大学2年生、20歳。
性癖って、自分でも気持ち悪いと思うことがある。
生理中のセックスが好きだった。
最初に気づいたのは高校生の時。 彼氏とえっちしてる途中で始まってしまって、慌てて止めようとしたら、その時の感覚が頭から離れなかった。
敏感になってる時期で、いつもより全部が強くて。 彼氏は引いてたけど、私は正直、もっとしたかった。
それからずっと、一人でその記憶を使ってた。
でも人には言えなかった。
引かれる。絶対引かれる。 変態だって思われる。
大学に入って、彼氏ができて、また試みたけど「無理」って言われた。 「汚い」って。
その言葉が刺さって、やっぱり私は変態なんだって思った。
でも欲求は消えなかった。
出会い系アプリを入れたのは、大学2年の春だった。
最初はただ話し相手が欲しかっただけ。
でも登録してみたら、メッセージがどんどん来て。
ほとんどはすぐやりたいだけの人で、すぐブロックした。
でも一人だけ違う人がいた。
ユーザー名「タケシ」、28歳、会社員。
「セフレ探してます。

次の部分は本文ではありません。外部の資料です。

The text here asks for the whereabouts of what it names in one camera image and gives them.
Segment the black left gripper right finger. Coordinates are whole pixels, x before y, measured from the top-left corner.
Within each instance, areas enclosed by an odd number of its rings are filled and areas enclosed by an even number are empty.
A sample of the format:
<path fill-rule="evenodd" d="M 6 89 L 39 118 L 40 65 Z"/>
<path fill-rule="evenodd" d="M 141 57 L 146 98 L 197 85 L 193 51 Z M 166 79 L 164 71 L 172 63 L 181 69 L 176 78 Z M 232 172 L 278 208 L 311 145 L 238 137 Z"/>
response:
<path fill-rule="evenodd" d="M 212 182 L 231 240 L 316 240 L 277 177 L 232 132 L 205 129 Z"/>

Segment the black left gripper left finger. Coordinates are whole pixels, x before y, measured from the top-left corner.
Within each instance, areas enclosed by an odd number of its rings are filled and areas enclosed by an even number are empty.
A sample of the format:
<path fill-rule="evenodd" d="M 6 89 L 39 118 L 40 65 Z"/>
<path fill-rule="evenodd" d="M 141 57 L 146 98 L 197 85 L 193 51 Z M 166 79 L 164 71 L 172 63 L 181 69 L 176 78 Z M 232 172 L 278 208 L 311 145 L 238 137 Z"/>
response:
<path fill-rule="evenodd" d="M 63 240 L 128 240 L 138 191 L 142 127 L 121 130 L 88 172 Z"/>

条件とかないので、話せる人がいいです」
なんか普通だった。
返事した。
最初は当たり障りない会話だった。 趣味とか、仕事とか、好きな食べ物とか。
でも3日目の夜、なんとなく聞いてみた。
「変な性癖があっても大丈夫な人ですか」
少し間があった。
「大丈夫ですよ。むしろ聞きたい」
また間があった。
私は深呼吸して、打った。
「生理中のセックスが好きなんですが、引きますか」
送信してから後悔した。
でも既読がついて、すぐ返事が来た。
「引かないです。むしろそれ、ちゃんと受け止めたい」
画面を見つめた。
「中出しも…大丈夫ですか」
「大丈夫です。したい」
胸が、どきどきした。
会ったのは、メッセージを始めて1週間後だった。
駅前のカフェで初めて会ったタケシは、写真より落ち着いた雰囲気の人だった。
「緊張してる?」って聞かれた。
「してます」って正直に言ったら、笑ってくれた。
「俺も緊張してるよ」
それだけで少し楽になった。
1時間くらい話して、ホテルに向かった。
部屋に入って、向き合った。
「本当に大丈夫ですか」って聞いた。
「大丈夫。あなたが気持ちよくなってくれる方が大事」
その言葉に、ほっとした。
シーツが汚れることを謝ったら、「気にしないで」って言って、バスタオルを下に敷いてくれた。
その気遣いが、なんか…好きだった。
生理3日目。
一番量が落ち着いてくる頃で、でも一番敏感になってる時期。
いつもより全部が鋭くて。
タケシがゆっくり入ってきた瞬間、「あっ」って声が出た。
「大丈夫?」
「大丈夫…気持ちいい」
正直に言えた。
ゆっくりと動き始めて、いつもより感覚が鋭くて、すぐに涙が出そうになった。
「泣いてる?」
「違う…気持ちよすぎて」
タケシが少し動きを止めて、額に口づけしてくれた。
その優しさが、余計に涙腺を刺激した。
最後、「出していい?」って確認してくれた。
「出して」って言えた。
中に広がる熱さと、いつもと違う感覚が混ざって。
全身が震えた。
終わった後、タケシがバスタオルで丁寧に拭いてくれながら言った。
「変態じゃないよ、これ」
「え?」
「敏感になってる時期に求めるのって、すごく自然なことだと思う」
泣いた。
声を出して泣いた。
「汚い」って言われた言葉が、初めて上書きされた気がした。
それからタケシとは月に2回会うようになった。
生理の時だけじゃなくて、普通の時も。
でも一番好きなのは、やっぱりあの時期だった。
タケシはいつもバスタオルを用意して、最後まで確認して、丁寧に拭いてくれた。
「これが好きなんだね」って、当たり前みたいに言ってくれた。
当たり前みたいに受け入れてくれる人が、世界に一人でもいると。
自分の性癖が、少し愛しくなった。